EXERCISE DETAILS
Of the records that follow, copy only the lines from the line containing "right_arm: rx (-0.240" to the line containing "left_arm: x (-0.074", both included, exactly as written.

INPUT
------

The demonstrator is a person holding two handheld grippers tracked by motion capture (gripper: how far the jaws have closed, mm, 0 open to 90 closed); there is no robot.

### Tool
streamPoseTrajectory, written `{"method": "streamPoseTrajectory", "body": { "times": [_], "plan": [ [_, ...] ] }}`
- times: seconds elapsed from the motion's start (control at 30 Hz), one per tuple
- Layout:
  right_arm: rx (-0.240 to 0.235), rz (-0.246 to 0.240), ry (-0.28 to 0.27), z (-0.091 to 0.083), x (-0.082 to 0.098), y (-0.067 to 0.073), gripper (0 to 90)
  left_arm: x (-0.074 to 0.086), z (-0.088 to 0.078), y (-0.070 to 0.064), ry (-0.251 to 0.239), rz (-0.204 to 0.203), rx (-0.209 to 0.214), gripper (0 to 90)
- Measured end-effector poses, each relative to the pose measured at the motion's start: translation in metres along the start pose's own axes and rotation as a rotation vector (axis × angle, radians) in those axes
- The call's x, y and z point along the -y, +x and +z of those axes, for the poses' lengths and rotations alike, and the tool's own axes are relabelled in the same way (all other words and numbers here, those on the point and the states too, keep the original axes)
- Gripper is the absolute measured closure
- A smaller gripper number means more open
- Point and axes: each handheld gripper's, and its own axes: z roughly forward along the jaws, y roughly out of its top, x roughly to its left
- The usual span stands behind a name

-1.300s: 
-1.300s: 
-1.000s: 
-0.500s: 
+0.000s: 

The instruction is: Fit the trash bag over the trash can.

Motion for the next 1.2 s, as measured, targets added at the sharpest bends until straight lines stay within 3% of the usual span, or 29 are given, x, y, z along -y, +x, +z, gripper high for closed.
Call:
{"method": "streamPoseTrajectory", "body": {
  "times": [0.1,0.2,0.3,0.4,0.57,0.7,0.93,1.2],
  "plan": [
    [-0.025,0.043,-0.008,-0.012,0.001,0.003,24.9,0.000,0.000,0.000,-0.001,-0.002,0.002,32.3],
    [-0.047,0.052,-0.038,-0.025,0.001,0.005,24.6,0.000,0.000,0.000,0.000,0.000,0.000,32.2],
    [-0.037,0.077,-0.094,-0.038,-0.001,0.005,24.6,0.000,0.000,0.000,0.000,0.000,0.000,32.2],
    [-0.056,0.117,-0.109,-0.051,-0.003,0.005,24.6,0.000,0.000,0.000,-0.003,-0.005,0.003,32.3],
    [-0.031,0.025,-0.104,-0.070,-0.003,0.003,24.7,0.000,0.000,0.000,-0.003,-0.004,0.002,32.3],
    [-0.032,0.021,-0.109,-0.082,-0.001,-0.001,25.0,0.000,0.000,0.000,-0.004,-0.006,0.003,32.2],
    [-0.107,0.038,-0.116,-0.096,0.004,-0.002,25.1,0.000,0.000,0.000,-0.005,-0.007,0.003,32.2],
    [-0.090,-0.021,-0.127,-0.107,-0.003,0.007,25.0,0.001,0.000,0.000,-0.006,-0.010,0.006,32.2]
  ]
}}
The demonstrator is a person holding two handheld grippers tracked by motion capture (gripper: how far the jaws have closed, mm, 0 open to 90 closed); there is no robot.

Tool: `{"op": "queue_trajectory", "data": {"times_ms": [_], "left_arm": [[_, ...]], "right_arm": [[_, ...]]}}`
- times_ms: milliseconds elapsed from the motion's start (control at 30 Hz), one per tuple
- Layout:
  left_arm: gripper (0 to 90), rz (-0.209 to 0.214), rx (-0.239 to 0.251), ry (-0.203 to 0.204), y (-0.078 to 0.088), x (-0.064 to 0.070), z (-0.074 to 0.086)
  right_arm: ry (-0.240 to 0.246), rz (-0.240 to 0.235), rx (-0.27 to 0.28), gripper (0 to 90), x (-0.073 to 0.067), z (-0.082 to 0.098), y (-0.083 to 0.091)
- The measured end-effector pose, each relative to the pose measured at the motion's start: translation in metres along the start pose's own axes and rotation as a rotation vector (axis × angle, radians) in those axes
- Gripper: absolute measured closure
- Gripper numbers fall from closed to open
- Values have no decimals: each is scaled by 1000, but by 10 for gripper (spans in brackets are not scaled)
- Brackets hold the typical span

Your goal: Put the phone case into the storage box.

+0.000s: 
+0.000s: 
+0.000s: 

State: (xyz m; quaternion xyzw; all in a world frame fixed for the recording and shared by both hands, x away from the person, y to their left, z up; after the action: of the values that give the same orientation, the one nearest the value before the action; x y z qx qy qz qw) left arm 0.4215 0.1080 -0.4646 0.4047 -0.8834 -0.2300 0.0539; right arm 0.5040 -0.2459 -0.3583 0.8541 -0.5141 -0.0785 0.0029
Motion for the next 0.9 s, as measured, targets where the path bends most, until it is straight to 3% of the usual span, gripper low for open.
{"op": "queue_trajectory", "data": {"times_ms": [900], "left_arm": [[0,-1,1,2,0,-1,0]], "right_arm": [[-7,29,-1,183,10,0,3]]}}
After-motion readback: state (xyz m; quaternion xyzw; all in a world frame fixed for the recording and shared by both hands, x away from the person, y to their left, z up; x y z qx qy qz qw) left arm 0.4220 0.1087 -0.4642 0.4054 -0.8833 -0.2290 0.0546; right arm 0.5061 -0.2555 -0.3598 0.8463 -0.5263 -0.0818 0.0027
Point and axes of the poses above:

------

FINAL ANSWER
  right_arm: rx (-0.240 to 0.235), rz (-0.246 to 0.240), ry (-0.28 to 0.27), z (-0.091 to 0.083), x (-0.082 to 0.098), y (-0.067 to 0.073), gripper (0 to 90)
  left_arm: x (-0.074 to 0.086), z (-0.088 to 0.078), y (-0.070 to 0.064), ry (-0.251 to 0.239), rz (-0.204 to 0.203), rx (-0.209 to 0.214), gripper (0 to 90)

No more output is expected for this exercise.